AIM OF THE TASK:
Identify the line that contains "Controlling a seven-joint" in the material. Output it and every line after it, unchanged, through the end.
================
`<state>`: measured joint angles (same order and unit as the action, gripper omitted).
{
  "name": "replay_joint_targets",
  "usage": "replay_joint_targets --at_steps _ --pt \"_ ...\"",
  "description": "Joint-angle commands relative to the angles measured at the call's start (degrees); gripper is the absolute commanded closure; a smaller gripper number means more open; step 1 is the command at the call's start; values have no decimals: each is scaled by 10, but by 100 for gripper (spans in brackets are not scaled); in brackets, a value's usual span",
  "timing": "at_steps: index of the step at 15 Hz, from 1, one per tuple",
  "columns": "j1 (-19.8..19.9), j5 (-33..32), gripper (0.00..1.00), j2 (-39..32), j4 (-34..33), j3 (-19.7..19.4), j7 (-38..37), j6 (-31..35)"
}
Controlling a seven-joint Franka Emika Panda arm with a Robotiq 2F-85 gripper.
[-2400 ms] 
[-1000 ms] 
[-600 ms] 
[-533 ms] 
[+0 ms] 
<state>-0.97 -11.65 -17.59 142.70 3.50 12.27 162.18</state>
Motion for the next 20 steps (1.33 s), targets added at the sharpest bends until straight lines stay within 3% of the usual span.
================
ANSWER BOX:
Controlling a seven-joint Franka Emika Panda arm with a Robotiq 2F-85 gripper.
[-2400 ms] 
[-1000 ms] 
[-600 ms] 
[-533 ms] 
[+0 ms] 
<state>-0.97 -11.65 -17.59 142.70 3.50 12.27 162.18</state>
Motion for the next 20 steps (1.33 s), targets added at the sharpest bends until straight lines stay within 3% of the usual span.

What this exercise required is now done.